Встреча короля Генриха III и герцога Генриха Гиза в Блуа накануне открытия сессии Генеральных Штатов
Король выступил со спокойным достоинством и напомнил, что вассалы должны хранить верность своему королю-сюзерену, ибо к этому их обязывает древняя честь. Напомнив об этом, он решительно высказался против Лиги, и Гиза в частности:
«По моему священному эдикту о Союзе, все другие лиги не могут законно существовать при мне, и… ни Бог, ни долг не позволяют этого и даже категорически запрещают; поскольку всякие лиги, объединения, обряды, интриги, сговор и набор людей и сбор денег, а также их получение в королевстве и за его пределами входят в компетенцию короля, если таковое совершается не от имени Его Величества, во всяком монархическом обществе с хорошим законодательством это является преступлением против суверена.
Некоторые знатные сеньоры моего королевства вступали в подобные лиги и объединения, но, проявляя мою обычную доброту, я хочу забыть все, что было, однако, так как я должен ради вас сохранять королевское достоинство, я объявляю отныне и впредь, что после того, как будут оглашены законы, кои я собираюсь принять на моих Штатах, те из моих подданных, которые останутся в подобных организациях или вступят в них без моего согласия, будут задержаны и им предъявят обвинения в преступлении против Королевского Величества».
Поскольку речь дышала достоинством и к тому же была удачно построена, собравшиеся встретили ее аплодисментами к большому неудовольствию Гиза. Все его сторонники хранили гробовое молчание.

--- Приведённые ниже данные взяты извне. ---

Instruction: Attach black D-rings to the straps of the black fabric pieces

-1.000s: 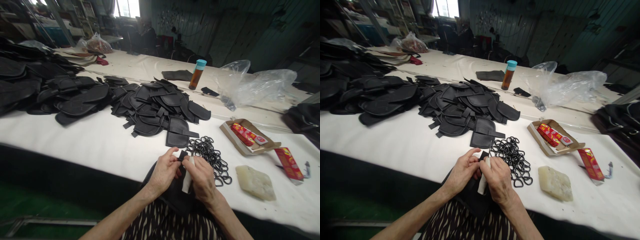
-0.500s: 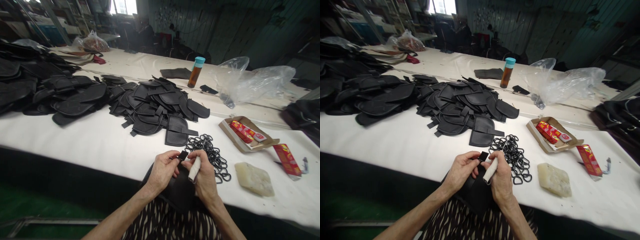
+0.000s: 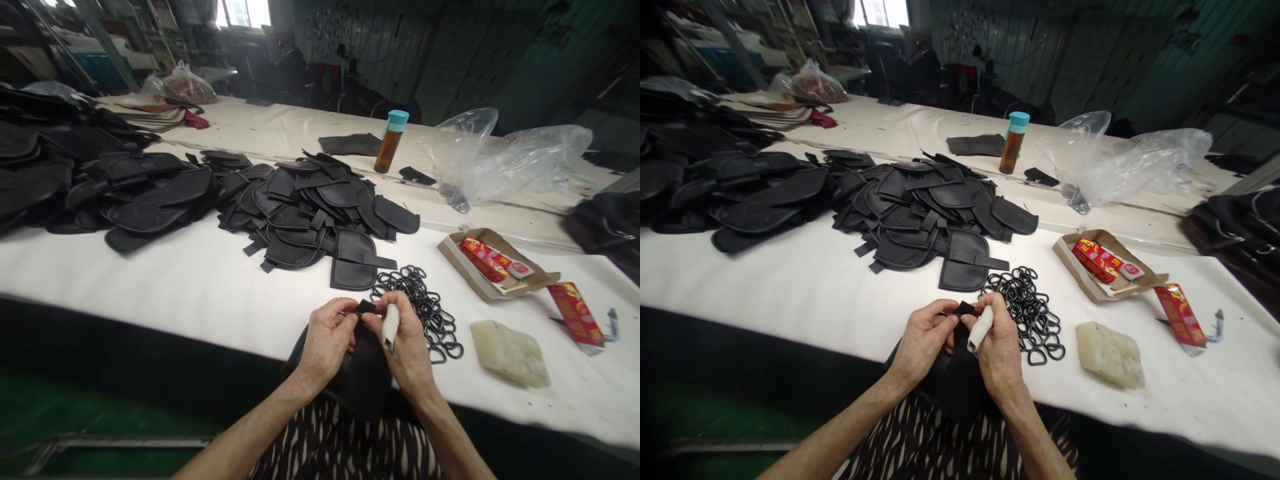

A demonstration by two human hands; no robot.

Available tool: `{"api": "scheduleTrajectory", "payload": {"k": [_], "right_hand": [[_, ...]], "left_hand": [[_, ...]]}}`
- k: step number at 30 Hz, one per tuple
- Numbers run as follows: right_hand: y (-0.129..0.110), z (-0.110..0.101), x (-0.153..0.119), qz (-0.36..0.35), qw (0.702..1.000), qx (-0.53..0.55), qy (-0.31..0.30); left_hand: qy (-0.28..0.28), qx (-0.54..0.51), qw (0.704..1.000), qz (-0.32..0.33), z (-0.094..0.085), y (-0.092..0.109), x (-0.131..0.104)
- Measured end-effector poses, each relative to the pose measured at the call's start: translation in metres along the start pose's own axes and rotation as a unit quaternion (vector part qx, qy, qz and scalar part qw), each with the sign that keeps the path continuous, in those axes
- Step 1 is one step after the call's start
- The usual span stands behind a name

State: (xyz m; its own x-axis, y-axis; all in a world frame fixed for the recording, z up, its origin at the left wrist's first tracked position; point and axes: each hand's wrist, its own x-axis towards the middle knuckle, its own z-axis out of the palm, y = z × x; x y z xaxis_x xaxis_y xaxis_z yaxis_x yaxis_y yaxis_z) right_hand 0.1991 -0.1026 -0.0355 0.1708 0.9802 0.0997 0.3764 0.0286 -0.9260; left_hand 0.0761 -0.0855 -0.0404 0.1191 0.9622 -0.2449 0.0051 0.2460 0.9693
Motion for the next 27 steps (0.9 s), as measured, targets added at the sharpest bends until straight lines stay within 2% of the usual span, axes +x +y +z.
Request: {"api": "scheduleTrajectory", "payload": {"k": [3,6,8,10,11,13,15,18,23,25,27], "right_hand": [[-0.001,0.000,0.003,-0.019,1.000,0.005,0.000],[-0.004,-0.002,0.007,-0.039,0.999,0.001,0.011],[-0.004,-0.003,0.008,-0.062,0.998,-0.012,0.021],[-0.004,-0.004,0.008,-0.094,0.995,-0.028,0.030],[-0.004,-0.003,0.007,-0.116,0.992,-0.033,0.030],[-0.004,-0.002,0.002,-0.184,0.982,-0.035,0.018],[-0.007,0.001,-0.007,-0.276,0.960,-0.047,-0.018],[-0.013,0.006,-0.023,-0.384,0.916,-0.097,-0.065],[-0.021,0.011,-0.038,-0.526,0.834,-0.143,-0.082],[-0.023,0.010,-0.039,-0.536,0.823,-0.152,-0.105],[-0.023,0.007,-0.039,-0.520,0.832,-0.149,-0.121]], "left_hand": [[-0.009,-0.006,1.000,0.002,-0.005,0.004,-0.003],[0.025,0.025,0.999,0.020,-0.014,0.010,-0.011],[0.018,0.030,0.999,-0.002,-0.021,0.014,-0.016],[-0.063,-0.024,0.992,-0.104,-0.028,0.015,-0.019],[-0.117,-0.071,0.974,-0.178,-0.031,0.015,-0.019],[-0.191,-0.172,0.914,-0.315,-0.036,0.014,-0.019],[-0.204,-0.243,0.866,-0.385,-0.039,0.012,-0.017],[-0.176,-0.286,0.852,-0.401,-0.042,0.010,-0.018],[-0.071,-0.287,0.873,-0.388,-0.035,0.012,-0.024],[-0.041,-0.269,0.889,-0.368,-0.031,0.013,-0.027],[-0.009,-0.261,0.910,-0.323,-0.026,0.012,-0.030]]}}
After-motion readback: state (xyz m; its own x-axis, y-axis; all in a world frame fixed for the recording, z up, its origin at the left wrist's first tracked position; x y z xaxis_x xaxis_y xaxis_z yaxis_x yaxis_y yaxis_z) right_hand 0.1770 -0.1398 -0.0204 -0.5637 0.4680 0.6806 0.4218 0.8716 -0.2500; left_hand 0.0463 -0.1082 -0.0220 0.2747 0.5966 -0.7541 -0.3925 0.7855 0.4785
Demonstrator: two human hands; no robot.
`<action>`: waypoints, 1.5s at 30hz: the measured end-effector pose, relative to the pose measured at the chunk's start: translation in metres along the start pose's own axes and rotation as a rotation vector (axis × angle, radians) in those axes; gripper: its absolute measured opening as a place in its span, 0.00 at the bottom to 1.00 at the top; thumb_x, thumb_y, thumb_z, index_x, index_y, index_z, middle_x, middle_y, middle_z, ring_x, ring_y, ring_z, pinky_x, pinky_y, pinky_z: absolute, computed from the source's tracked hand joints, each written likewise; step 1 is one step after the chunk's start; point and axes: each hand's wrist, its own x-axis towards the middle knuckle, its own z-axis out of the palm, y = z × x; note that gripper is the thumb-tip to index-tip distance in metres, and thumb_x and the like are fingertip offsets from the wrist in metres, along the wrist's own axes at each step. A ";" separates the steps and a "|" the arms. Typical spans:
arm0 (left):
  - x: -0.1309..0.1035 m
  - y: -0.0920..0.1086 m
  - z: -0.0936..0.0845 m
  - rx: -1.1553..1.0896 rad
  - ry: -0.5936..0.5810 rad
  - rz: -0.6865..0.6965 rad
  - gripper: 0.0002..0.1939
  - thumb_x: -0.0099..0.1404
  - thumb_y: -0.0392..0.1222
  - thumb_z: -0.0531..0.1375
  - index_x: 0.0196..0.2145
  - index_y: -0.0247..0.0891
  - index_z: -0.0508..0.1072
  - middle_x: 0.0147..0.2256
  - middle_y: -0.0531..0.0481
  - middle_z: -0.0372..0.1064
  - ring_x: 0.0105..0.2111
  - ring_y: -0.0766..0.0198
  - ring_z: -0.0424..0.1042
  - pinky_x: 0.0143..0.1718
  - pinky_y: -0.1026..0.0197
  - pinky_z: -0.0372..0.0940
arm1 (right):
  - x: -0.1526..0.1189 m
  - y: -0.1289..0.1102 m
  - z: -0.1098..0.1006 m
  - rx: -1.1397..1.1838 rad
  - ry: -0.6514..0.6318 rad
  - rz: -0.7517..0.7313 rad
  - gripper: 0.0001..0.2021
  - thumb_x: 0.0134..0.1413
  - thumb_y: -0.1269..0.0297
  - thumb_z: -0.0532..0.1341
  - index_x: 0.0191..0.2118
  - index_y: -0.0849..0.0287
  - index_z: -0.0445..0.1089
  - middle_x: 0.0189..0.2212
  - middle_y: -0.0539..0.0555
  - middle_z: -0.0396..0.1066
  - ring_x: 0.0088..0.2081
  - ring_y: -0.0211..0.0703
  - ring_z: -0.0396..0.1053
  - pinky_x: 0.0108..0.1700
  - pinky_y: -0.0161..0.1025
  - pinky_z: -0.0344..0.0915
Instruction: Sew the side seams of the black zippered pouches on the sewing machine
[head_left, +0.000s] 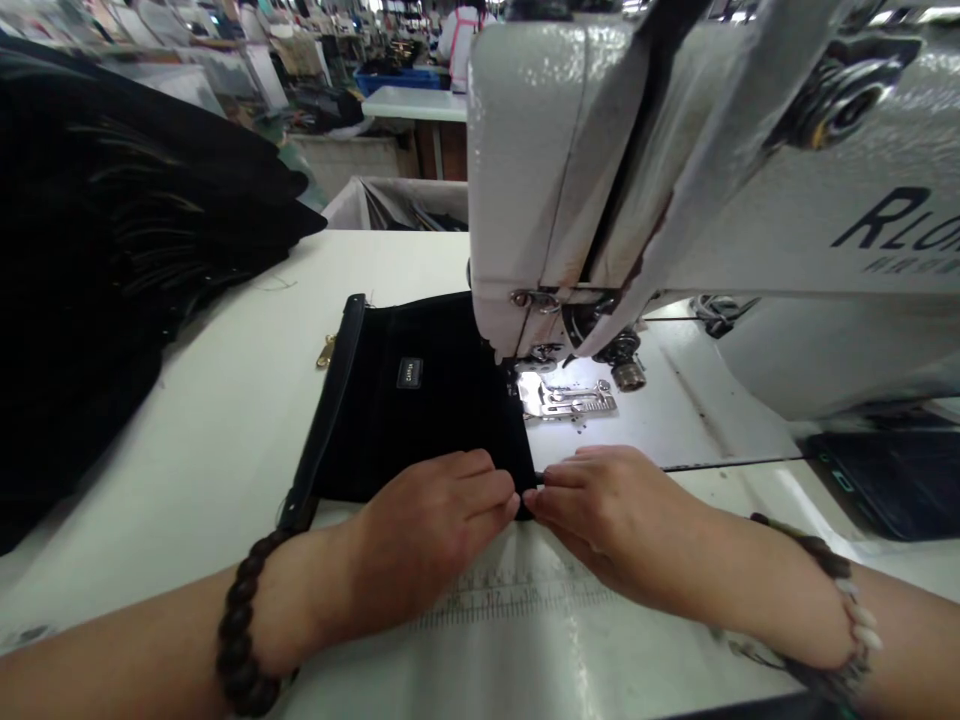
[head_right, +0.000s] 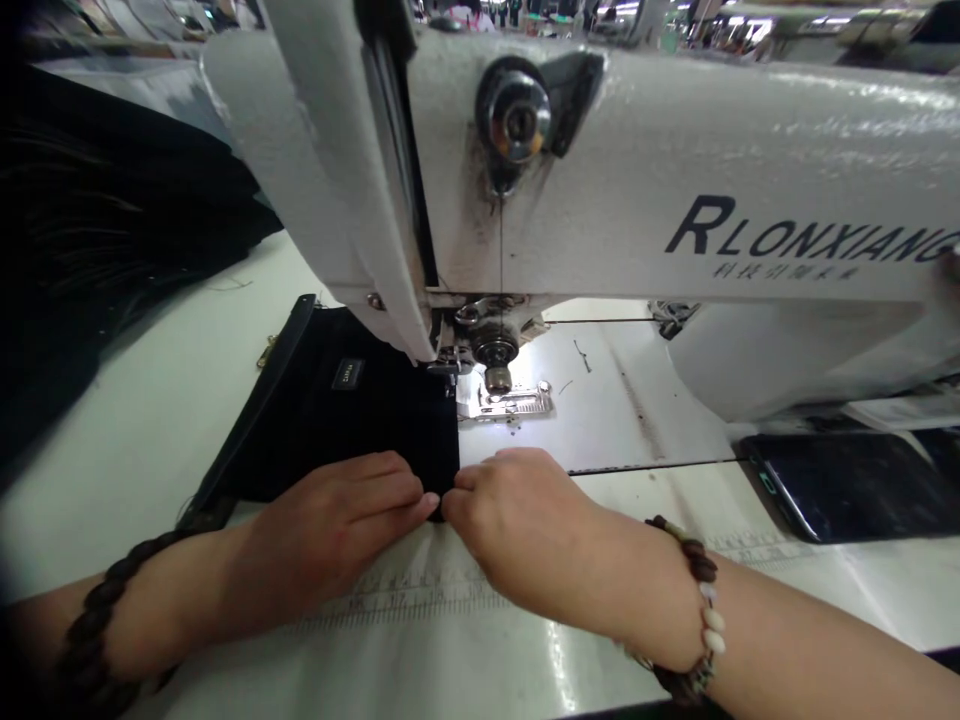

Да, говорил король, ему страшно не хватает денег. «Мне очень досадно, что для поддержания королевского величия и содержания необходимых должностей королевства необходимы большие деньги; лично меня они мало интересуют, но это неизбежное зло. Войну ведь тоже невозможно вести без денег. Мы уже находимся на верном пути к истреблению ереси, но чтобы этого достичь окончательно, снова понадобятся деньги».
На следующий день депутаты, однако, не без влияния Гиза, отказались принять важную клятву «поддерживать и соблюдать все действия Короны, касающиеся власти, верности и повиновения Его Королевскому Величеству». Все сословия, каждое по своим причинам, оказались едины в этом вопросе.
В свою очередь герцог Гиз при содействии архиепископа Лионского[93] решил заставить короля отказаться от собственной речи. Он подготовил новый проект, оскорбительный для короля, и отправил своих людей печатать отредактированный вариант документа в типографию, а затем пытался заставить Генриха III подписать его.
Депутаты поддержали мятежного герцога и объявили: если их условия не будут приняты, они немедленно покинут Блуа. Прежде всего они требовали причислить к противникам короны не Гиза, а Генриха Наваррского и признать его самого и его потомков недостойными права наследования престола. Что будет дальше, они не сказали, но ясно подразумевалось, что теперь баррикадами покроется не только Париж, войной будет охвачена вся страна.
Король и депутаты разговаривали как глухие: не слыша и не понимая друг друга. Генриха III никто не хотел поддержать, а все его отчаянные просьбы о выдаче хоть какой-нибудь приличной суммы денег летели в пространство безответно.
Что касается Екатерины Медичи, то она была серьезно больна и практически не покидала своих покоев. Лишь изредка она находила в себе силы пройтись по галерее Оленей, расположенной над замковым рвом. И все же, узнав о тяжелом положении сына, она переговорила с представителем третьего сословия Шапель-Марто, и ее слова диктовало отчаяние. Екатерина говорила: «Вы требовали продолжения войны до искоренения ереси. Если же теперь вы ничего не можете дать для продолжения этого дела, это означает просто – одной рукой давать, а другой – отнимать. Если вы будете упорствовать, то только разгневаете короля». Естественно, что эти слова не возымели ни малейшего действия на депутатов. Они продолжали твердить одно: если их требования останутся без ответа, они покинут Блуа, а Короне останется ожидать народного бунта.
Мало того, на заседании 24 ноября перед королем произнес речь архиепископ Буржский. От имени третьего сословия он заявил, что королю следует в скором времени ожидать народного бунта, а денег он все равно не получит. Все деньги находились у третьего сословия, и оно прекрасно осознало, кто теперь станет фактическим правителем страны. Корона получила окончательный отказ в кредитах. Это был уже откровенный вызов Генриху III; впрочем, он мог бы и не удивляться, поскольку большая часть депутатов относилась к Лиге Гиза.
Гиз мог бы торжествовать победу, что он и делал несколько дней, пребывая в эйфории, пока неожиданно не понял, что отказ в кредитах бьет и по нему, потому что не позволяет вести войну с его основным противником – Генрихом Наваррским, претендентом на корону, о которой сам Гиз мечтал, и не без основания.